How CMS' proposed ACO rule affects health IT: 5 things to know

On Monday, CMS proposed a rule outlining changes to the rules governing accountable care organizations participating in the Medicare Shared Savings Program.

The proposed rules include changes to telemedicine delivery and reimbursement, among a broader discussion of using health IT to improve care.

Here are five things to know about the rule's effect on health IT.

1. The rule underscores CMS' commitment to coordinated care assisted by the electronic exchange of health information across providers. "We believe having a process in place to coordinate a beneficiary's care by electronically sharing health information improves care, and that this helps all clinicians involved in the care of a patient to securely access the necessary health information in a timely manner," reads the rule. As such, the rule proposes a program eligibility requirement for applicants for the Shared Savings Program to outline their plans for improving care coordination using information technology, EHRs and HIEs as part of their application to the program.

Additionally, the rule would also require applicants to describe how the ACO plans to partner with long-term and post acute care providers to improve care coordination.

2. In addition to requiring the plans to implement such technologies and partnerships, the rule also proposes ACOs define and submit benchmarks or performance targets it will use to assess its growth and progress each year, such as projected dates for implementing and adopting IT infrastructure or the number of providers expected to be connected to an HIE each year. "We believe this information would allow us to better understand and support ACOs' plan to put into place the systems and processes needed to deliver high quality care to beneficiaries."

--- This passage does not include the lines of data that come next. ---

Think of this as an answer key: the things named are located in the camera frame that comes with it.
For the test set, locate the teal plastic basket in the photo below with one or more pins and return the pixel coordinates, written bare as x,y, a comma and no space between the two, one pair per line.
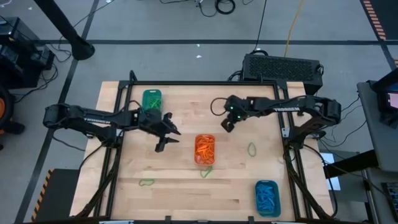
151,92

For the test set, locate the black equipment rack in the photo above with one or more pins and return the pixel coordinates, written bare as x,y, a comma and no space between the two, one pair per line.
18,62

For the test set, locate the black keyboard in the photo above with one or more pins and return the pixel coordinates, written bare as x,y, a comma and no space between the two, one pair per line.
392,199

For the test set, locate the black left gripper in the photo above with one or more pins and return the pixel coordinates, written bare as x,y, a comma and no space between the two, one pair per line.
152,121

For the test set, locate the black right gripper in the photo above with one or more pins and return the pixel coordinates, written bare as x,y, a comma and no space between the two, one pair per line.
237,109

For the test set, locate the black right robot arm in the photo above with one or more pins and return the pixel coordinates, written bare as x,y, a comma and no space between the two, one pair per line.
295,109

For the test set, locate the blue rubber band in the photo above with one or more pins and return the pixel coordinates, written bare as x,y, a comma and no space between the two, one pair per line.
271,194
262,191
264,203

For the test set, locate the black computer tower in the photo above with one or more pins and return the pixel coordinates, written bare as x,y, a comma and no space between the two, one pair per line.
280,73

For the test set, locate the black pole stand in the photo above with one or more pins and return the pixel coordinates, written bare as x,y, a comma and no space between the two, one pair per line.
81,49

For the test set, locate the black monitor pink screen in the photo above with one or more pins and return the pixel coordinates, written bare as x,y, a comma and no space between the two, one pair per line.
384,93

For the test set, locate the black mat hazard stripes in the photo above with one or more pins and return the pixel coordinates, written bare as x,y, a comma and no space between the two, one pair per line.
388,15
62,196

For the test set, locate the silver metal bracket plate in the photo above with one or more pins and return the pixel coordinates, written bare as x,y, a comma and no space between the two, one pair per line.
285,132

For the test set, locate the orange black wheeled machine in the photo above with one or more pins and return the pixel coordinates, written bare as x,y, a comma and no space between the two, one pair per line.
6,124

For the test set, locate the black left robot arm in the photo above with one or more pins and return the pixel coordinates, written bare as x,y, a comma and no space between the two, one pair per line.
87,119

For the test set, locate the dark grey desk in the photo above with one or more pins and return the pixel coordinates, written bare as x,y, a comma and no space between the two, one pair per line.
374,205

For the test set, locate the orange plastic basket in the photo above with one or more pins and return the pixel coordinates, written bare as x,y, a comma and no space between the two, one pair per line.
196,161

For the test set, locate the blue plastic basket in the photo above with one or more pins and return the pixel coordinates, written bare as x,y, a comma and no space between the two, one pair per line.
268,215

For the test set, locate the black aluminium table frame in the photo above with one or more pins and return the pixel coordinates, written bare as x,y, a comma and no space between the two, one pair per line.
202,83

3. CMS' rules also proposes adjusting reimbursement practices for telehealth services. Currently, to be reimbursed for telemedicine, the services have to be on Medicare's list of services and meet a host of requirements for payment, such as restrictions on the originating site of the service and defining "eligible telehealth individuals."

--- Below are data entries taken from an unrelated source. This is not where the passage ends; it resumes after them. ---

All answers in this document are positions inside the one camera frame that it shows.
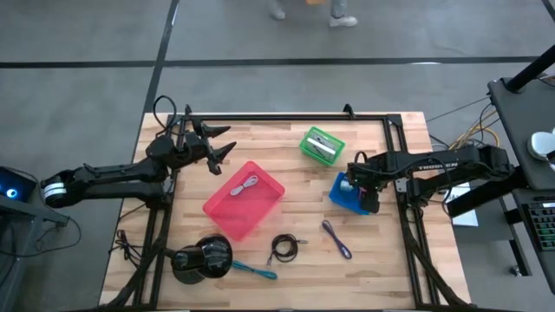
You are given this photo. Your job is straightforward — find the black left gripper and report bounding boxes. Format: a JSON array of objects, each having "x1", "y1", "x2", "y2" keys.
[{"x1": 146, "y1": 103, "x2": 238, "y2": 176}]

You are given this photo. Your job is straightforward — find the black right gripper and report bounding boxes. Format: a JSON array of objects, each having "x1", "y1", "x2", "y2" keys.
[{"x1": 348, "y1": 162, "x2": 382, "y2": 215}]

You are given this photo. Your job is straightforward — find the purple braided cable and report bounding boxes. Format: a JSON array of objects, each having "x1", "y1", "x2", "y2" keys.
[{"x1": 321, "y1": 219, "x2": 353, "y2": 260}]

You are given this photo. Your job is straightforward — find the white cable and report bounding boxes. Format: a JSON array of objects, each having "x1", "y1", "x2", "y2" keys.
[{"x1": 229, "y1": 174, "x2": 259, "y2": 197}]

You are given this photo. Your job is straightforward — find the white box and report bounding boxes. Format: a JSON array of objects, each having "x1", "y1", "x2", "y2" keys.
[{"x1": 305, "y1": 137, "x2": 338, "y2": 156}]

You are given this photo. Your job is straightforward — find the pink plastic bin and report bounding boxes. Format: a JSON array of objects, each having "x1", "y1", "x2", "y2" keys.
[{"x1": 202, "y1": 160, "x2": 286, "y2": 243}]

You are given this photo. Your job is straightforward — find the blue plastic basket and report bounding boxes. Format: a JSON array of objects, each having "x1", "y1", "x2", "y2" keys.
[{"x1": 328, "y1": 172, "x2": 370, "y2": 216}]

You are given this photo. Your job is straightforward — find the green plastic basket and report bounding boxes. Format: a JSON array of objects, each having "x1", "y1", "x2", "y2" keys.
[{"x1": 298, "y1": 125, "x2": 347, "y2": 167}]

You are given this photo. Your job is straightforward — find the white paper sheet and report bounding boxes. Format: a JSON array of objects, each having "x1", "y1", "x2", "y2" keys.
[{"x1": 444, "y1": 181, "x2": 480, "y2": 228}]

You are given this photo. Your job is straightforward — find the black support beam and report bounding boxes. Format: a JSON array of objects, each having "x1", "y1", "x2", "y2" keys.
[{"x1": 446, "y1": 166, "x2": 528, "y2": 219}]

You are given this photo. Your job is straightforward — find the person's shoe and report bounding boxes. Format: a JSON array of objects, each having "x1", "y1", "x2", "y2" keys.
[
  {"x1": 328, "y1": 0, "x2": 359, "y2": 29},
  {"x1": 267, "y1": 0, "x2": 287, "y2": 21}
]

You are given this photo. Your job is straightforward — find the black keyboard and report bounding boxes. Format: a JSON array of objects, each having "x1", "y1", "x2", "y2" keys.
[{"x1": 522, "y1": 201, "x2": 555, "y2": 253}]

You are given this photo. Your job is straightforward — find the dark grey keyboard desk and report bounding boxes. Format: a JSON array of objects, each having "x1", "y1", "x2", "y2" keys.
[{"x1": 498, "y1": 188, "x2": 555, "y2": 296}]

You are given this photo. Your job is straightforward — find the white round object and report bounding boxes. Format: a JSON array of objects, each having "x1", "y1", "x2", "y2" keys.
[{"x1": 526, "y1": 127, "x2": 555, "y2": 162}]

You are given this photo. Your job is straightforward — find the grey side cart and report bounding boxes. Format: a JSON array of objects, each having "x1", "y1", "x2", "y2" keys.
[{"x1": 0, "y1": 194, "x2": 70, "y2": 312}]

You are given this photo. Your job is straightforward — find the black pole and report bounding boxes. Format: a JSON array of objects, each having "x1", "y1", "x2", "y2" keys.
[{"x1": 505, "y1": 42, "x2": 555, "y2": 94}]

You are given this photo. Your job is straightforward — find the black computer with blue light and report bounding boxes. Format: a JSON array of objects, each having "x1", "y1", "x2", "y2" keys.
[{"x1": 0, "y1": 166, "x2": 38, "y2": 204}]

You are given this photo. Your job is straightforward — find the black aluminium table frame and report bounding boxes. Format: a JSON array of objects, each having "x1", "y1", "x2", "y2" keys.
[{"x1": 99, "y1": 110, "x2": 472, "y2": 312}]

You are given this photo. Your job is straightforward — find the yellow cable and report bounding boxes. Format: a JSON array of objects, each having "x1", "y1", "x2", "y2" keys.
[{"x1": 450, "y1": 110, "x2": 502, "y2": 151}]

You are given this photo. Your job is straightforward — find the teal cable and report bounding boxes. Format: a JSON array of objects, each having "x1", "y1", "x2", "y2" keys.
[{"x1": 231, "y1": 259, "x2": 278, "y2": 281}]

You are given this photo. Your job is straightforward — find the loose black cable bundle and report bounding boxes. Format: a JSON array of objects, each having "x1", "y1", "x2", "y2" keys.
[{"x1": 110, "y1": 229, "x2": 147, "y2": 263}]

The proposed rule offers the prospect of a waiver of certain Medicare telemedicine payment requirements to encourage more ACOs to utilize telehealth. The rule proposes a waiver that eliminates the current Medicare reimbursement requirement of the patient being located in a rural location at the time of service.

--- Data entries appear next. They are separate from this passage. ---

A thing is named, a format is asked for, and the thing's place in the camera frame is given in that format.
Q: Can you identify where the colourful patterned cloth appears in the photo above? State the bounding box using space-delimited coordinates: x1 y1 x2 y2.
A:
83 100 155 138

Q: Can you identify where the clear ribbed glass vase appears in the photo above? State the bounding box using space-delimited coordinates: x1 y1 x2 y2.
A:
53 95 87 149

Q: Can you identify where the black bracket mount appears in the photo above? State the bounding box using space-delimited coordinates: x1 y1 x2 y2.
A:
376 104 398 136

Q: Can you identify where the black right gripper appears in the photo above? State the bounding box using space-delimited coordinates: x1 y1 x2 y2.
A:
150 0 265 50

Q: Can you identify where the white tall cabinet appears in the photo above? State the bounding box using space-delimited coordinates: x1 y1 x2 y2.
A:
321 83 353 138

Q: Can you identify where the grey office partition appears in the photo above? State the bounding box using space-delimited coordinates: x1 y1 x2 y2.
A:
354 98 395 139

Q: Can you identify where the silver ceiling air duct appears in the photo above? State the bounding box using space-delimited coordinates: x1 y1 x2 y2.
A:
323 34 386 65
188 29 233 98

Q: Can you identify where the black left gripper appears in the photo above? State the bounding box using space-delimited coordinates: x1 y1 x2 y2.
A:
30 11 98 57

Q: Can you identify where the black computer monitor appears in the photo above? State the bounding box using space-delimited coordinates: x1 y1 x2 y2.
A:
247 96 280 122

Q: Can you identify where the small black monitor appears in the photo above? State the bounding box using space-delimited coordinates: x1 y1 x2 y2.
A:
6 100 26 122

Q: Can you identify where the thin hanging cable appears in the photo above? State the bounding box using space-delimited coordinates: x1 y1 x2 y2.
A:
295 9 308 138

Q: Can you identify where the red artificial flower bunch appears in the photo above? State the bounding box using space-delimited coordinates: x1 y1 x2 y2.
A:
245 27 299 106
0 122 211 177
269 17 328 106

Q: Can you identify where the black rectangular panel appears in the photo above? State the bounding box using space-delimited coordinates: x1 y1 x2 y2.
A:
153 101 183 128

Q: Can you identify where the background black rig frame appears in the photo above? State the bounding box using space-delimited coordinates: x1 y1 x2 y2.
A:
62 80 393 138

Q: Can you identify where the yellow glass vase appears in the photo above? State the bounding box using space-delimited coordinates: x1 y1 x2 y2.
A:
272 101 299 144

4. To eliminate and reduce the risk of abuse of the waiver, CMS anticipates establishing additional requirements to ensure program transparency, such as requiring ACOs indicate their intent to use the waiver in a CMS-specified form during their application or request for participation renewal. Other requirements include having the ACOs submit written plans on how they plan to use the waiver to meet the clinical needs of their beneficiaries and public reporting of such waivers. Additionally, if CMS were to terminate the participation agreement, the waiver would end on the date of the termination notice.

5. CMS still seeks additional comments from ACOs on the use of health IT and, specifically, telehealth and the possibility of the reimbursement waiver. "We…note that ACOs have flexibility to use telehealth services as they deem appropriate for their efforts to improve care and avoid unnecessary costs….We seek comment on the specific services and functions of this technology that might be appropriately adopted by ACOs," reads the proposed rule.